Among the entries below, count the lines containing the string "frame". Only the count is needed.

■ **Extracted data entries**

######

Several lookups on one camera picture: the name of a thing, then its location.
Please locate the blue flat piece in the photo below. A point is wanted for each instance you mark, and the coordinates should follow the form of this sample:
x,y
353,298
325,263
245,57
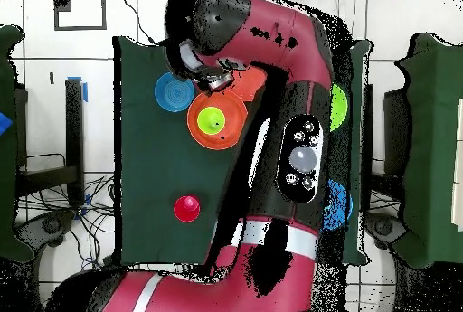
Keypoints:
x,y
4,123

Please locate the small blue bowl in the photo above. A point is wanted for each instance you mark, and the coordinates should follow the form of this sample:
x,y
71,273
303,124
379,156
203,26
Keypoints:
x,y
173,93

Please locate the large blue bowl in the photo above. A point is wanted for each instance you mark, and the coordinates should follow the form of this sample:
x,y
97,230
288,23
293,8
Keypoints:
x,y
342,203

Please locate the green bowl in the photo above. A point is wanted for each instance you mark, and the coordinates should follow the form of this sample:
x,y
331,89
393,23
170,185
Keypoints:
x,y
338,107

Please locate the black metal frame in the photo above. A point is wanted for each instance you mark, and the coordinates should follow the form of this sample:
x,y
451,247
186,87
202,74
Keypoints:
x,y
74,127

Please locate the orange bowl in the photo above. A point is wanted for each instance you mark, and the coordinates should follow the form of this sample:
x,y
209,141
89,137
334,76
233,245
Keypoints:
x,y
249,84
231,109

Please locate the green cloth side table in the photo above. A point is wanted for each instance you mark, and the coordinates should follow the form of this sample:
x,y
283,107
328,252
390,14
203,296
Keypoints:
x,y
434,145
7,181

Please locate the dark green tablecloth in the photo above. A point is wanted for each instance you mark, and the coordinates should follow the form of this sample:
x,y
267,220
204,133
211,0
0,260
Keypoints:
x,y
152,163

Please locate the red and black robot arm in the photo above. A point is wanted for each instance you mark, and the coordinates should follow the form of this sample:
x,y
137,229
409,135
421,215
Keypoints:
x,y
289,55

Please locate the red cup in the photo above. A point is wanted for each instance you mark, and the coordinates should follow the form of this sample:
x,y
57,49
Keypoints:
x,y
186,210

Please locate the lime green cup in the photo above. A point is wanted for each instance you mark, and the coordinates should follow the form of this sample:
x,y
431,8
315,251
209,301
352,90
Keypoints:
x,y
209,120

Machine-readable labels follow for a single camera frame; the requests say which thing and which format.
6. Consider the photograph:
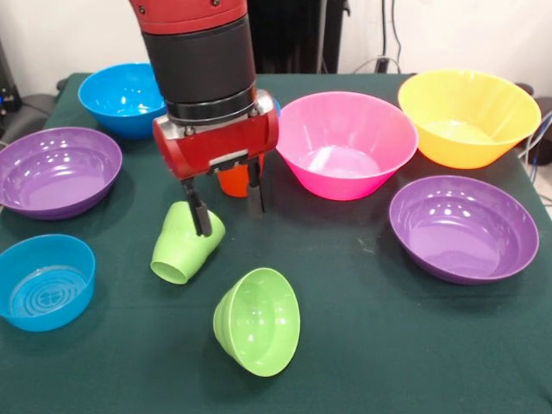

######

■ **Task solution**
2